$A$ and $B$ are $4\times 4$ matrices $(n=4)$ and $\det(A)= -2$, $\det(B)=3$.
What is $\det (A^3 \cdot \det(B^{-1}))$?
I'm not sure if the dot product comes into play in this exercise or if I follow the $\det(AB)= \det(A)\det(B)$ property. I understand that $\det(B^{-1}) = \frac{1}{\det(B)}$, but I'm confused overall.
On
It $k$ is a scalar and $M$ is a matrix, avoid writing $M\cdot k$: write $kM$ or $k\cdot M$ instead.

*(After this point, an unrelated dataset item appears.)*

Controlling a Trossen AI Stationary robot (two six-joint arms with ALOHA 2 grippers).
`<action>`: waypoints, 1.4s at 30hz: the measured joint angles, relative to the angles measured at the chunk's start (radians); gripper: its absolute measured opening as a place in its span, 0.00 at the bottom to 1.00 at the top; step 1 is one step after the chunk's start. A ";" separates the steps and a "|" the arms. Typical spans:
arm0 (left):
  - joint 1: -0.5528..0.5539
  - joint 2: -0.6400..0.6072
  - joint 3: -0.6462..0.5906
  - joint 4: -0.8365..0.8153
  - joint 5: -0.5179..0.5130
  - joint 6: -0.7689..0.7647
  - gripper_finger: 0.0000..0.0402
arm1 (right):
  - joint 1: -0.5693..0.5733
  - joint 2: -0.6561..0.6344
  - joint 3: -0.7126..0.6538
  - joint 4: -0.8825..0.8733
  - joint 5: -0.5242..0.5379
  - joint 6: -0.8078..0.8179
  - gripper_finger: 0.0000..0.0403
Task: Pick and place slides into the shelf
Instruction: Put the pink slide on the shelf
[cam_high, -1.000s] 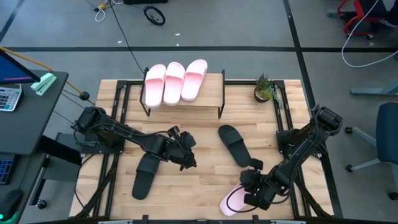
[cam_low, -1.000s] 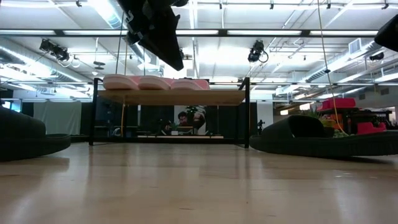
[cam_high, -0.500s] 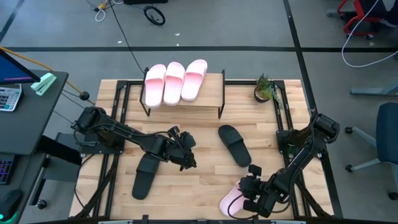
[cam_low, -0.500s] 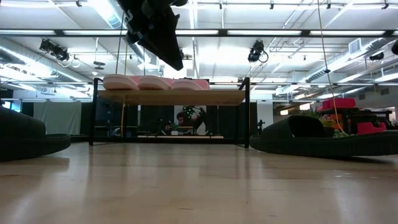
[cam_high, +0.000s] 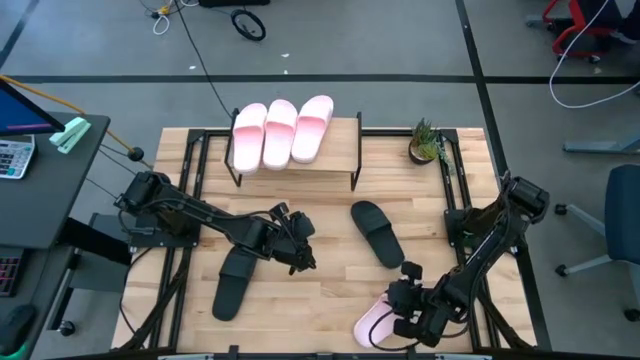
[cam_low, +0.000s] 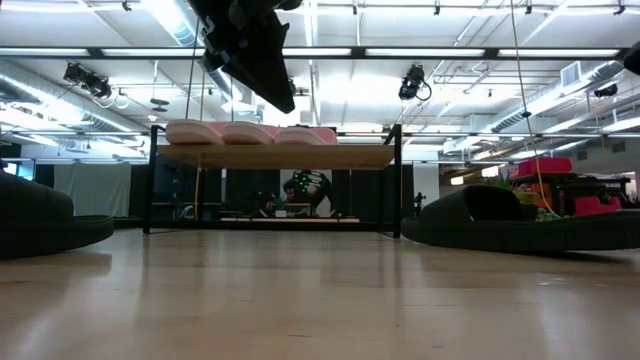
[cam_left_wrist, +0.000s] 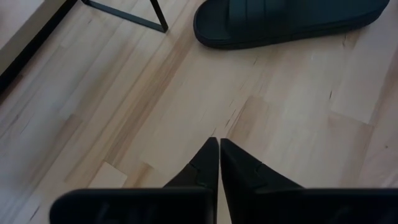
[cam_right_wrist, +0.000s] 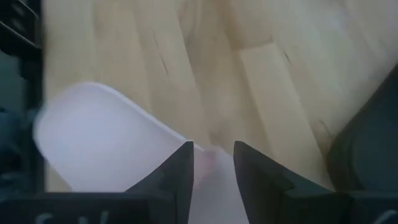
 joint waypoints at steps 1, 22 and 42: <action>0.000 0.000 0.000 0.000 0.000 0.000 0.06 | 0.003 -0.001 0.000 0.018 0.005 0.000 0.30; 0.000 0.000 0.000 0.000 0.000 -0.001 0.06 | 0.050 0.098 0.001 0.232 -0.126 0.121 0.30; 0.000 0.000 0.000 0.001 0.000 -0.001 0.06 | 0.046 0.033 0.000 -0.304 -0.447 0.274 0.23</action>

Said that, if $M$ is a $n\times n$ matrix, $\det (kM)=k^n\det M$. Note that if you multiply a single row or column of a $n\times n$ matrix by a scalar, the determinat of the matrix becomes multiplied by this sclalar. So if you multiply every column (or row) of the matrix, the determinant becomes multiplied by $k$ $n$ times, that is, by $k^n$.
So, $$\det(\det(B^{-1})\cdot A^3)=\det(B^{-1})^4\det(A)^3=-\frac{8}{81}$$
You have to find the determinant of $\frac{1}{3}A^3$.
This is just $(\frac{1}{3})^4$ multiplied by the determinant of $A^3$ and is therefore $\frac{-8}{81}$.